Seasonal Side Dishes
There are some sides that can stand up to the flavors and textures of smoked game birds. Seasonal fruits, tree nuts, vegetables of the brassica variety, and winter squashes come to mind. Brassicas include cabbages, broccoli, sturdy greens, etc. Here are a few recipes you might want to try.
This recipe includes tart cranberries, sweet orange, and crunchy walnuts.
Smoked Brussels Sprouts
- 1-1/2 lbs Brussels sprouts
- 2 cloves of garlic minced
- 2 TBS extra virgin olive oil
- Sea salt and cracked black pepper
Total time: 1 hour – Prep time: 15 min – Cook time: 45 min – Serves: 6 people
1. Rinse the sprouts under cold running water in a colander and allow them to drain. Trim the brown bottoms off of the sprouts and remove any discolored outer leaves.

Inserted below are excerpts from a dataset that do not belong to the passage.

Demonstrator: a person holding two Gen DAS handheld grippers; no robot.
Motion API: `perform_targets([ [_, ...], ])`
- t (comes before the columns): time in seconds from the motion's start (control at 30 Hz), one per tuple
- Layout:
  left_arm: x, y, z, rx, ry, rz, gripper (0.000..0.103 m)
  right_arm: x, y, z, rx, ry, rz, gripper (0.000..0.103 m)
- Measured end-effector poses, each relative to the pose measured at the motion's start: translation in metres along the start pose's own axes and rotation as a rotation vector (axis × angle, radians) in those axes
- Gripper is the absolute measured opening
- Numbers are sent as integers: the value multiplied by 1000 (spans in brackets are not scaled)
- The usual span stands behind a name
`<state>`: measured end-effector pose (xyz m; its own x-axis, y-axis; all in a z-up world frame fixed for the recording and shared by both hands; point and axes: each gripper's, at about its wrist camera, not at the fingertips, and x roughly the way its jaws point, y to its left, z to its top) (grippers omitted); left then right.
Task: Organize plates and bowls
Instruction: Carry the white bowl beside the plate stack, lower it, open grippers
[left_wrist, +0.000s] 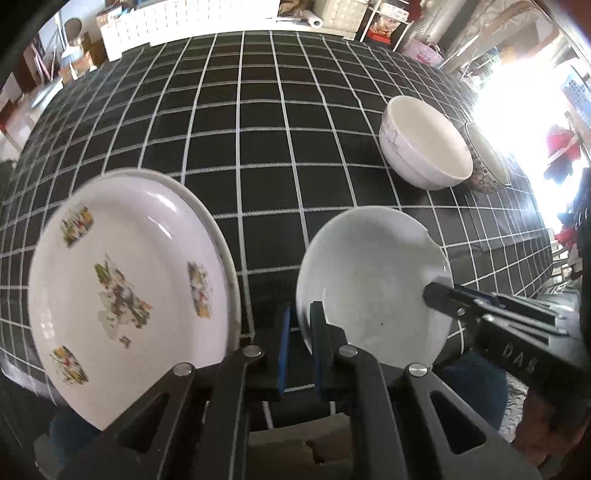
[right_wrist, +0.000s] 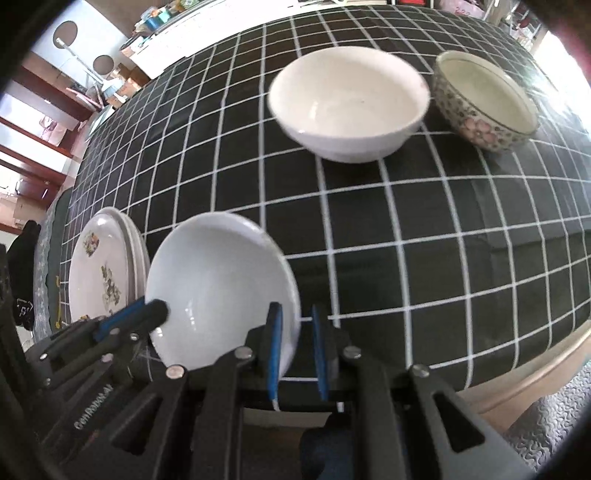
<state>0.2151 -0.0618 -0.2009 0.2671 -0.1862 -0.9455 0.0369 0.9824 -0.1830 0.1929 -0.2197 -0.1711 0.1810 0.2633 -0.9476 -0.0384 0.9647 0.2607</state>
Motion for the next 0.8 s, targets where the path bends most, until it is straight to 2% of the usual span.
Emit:
perform_targets([
  [0.13,-13,6,2,9,-12,-7,9,-5,-5,-3,10,20,25,20],
  [0.2,-19,6,3,10,-32,13,9,-10,-4,-3,3,17,24,20],
  [0.53,-56,8,14,25,-87,14,10,-60,-9,10,-47,-73,-33,20],
  [0.7,-76,-1,28,49,-122,8,17,-84,-12,25,-78,-116,-68,22],
  [0.8,-86,-11,41,69,-146,-3,23,-94,-17,36,-68,-134,-69,28],
])
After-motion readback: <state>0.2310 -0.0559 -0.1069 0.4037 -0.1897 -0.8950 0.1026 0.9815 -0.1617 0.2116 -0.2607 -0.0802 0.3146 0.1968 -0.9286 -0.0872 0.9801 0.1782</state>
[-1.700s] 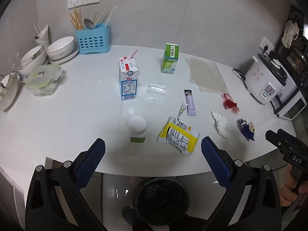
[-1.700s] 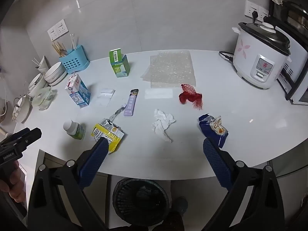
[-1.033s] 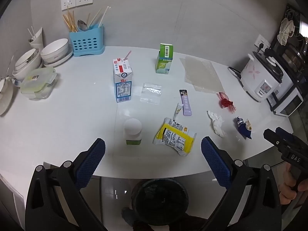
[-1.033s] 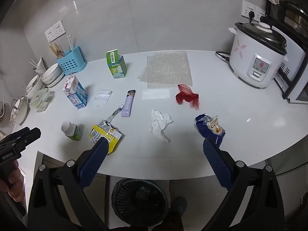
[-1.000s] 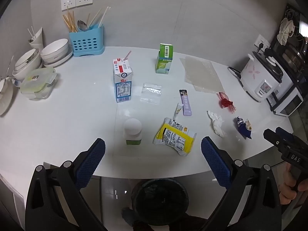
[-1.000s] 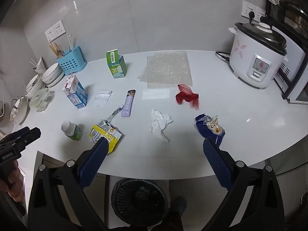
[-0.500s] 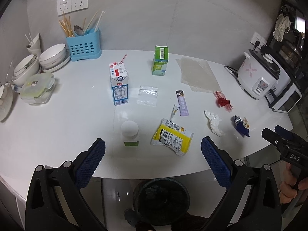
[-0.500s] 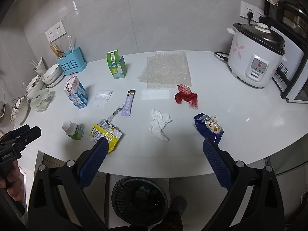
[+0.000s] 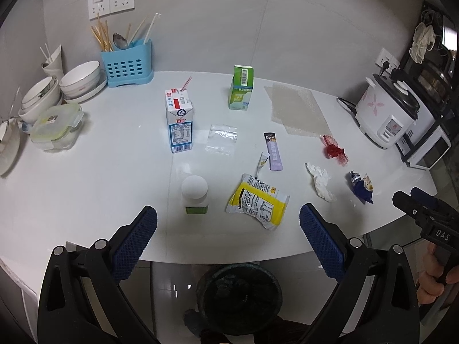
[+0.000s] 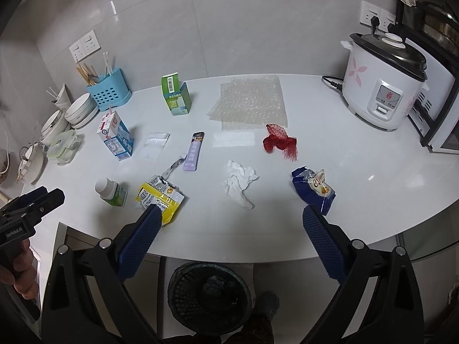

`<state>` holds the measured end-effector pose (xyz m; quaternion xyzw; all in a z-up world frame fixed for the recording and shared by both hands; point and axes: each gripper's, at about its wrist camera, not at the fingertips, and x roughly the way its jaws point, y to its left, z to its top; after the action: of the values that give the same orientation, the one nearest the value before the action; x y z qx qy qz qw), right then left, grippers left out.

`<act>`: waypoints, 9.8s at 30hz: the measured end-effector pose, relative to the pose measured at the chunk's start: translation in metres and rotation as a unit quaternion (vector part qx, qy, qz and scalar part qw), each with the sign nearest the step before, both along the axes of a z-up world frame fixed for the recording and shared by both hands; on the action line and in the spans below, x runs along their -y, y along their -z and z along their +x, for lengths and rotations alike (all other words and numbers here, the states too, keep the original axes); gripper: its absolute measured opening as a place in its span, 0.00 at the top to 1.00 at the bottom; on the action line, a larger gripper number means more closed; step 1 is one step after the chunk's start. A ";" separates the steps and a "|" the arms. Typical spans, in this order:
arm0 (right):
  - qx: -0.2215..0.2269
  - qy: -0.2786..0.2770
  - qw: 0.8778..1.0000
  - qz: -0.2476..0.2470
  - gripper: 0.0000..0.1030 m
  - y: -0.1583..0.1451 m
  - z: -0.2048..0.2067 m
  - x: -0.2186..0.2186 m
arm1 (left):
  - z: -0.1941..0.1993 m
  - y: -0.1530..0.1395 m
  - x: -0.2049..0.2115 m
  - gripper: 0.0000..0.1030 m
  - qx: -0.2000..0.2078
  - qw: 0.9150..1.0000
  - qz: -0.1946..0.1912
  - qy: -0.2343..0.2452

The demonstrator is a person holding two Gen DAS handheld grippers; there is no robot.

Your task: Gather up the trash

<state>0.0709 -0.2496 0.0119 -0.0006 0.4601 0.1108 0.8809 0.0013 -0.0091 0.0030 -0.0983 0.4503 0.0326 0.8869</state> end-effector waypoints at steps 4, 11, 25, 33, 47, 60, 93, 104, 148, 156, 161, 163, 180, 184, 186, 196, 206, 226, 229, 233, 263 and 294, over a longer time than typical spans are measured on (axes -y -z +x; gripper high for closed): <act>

2. Place the damp sprouts in a large bowl and coat with the olive oil, minced garlic, and salt & pepper to taste. Transfer to your foil pan.
3. Smoke in a preheated electric smoker on the upper rack with any wood chips and water or apple cider in the smoker bowl at 250˚F for approximately 45 minutes until fork tender.
Acorn squash is naturally sweet. The parmesan offsets that slightly. If the cheese isn’t your thing, just leave it off. While the recipe is for roasting in a hot oven, you could also smoke the acorn squash. It will take a little longer, but the results might be fabulous with the smoked pheasant.
Pheasant pairs nicely with a dry, lighter, red wine, such as a Pacific Coast pinot Noir or a dry, fruity Zinfandel. It is also timely served with a Beaujolais Nouveau.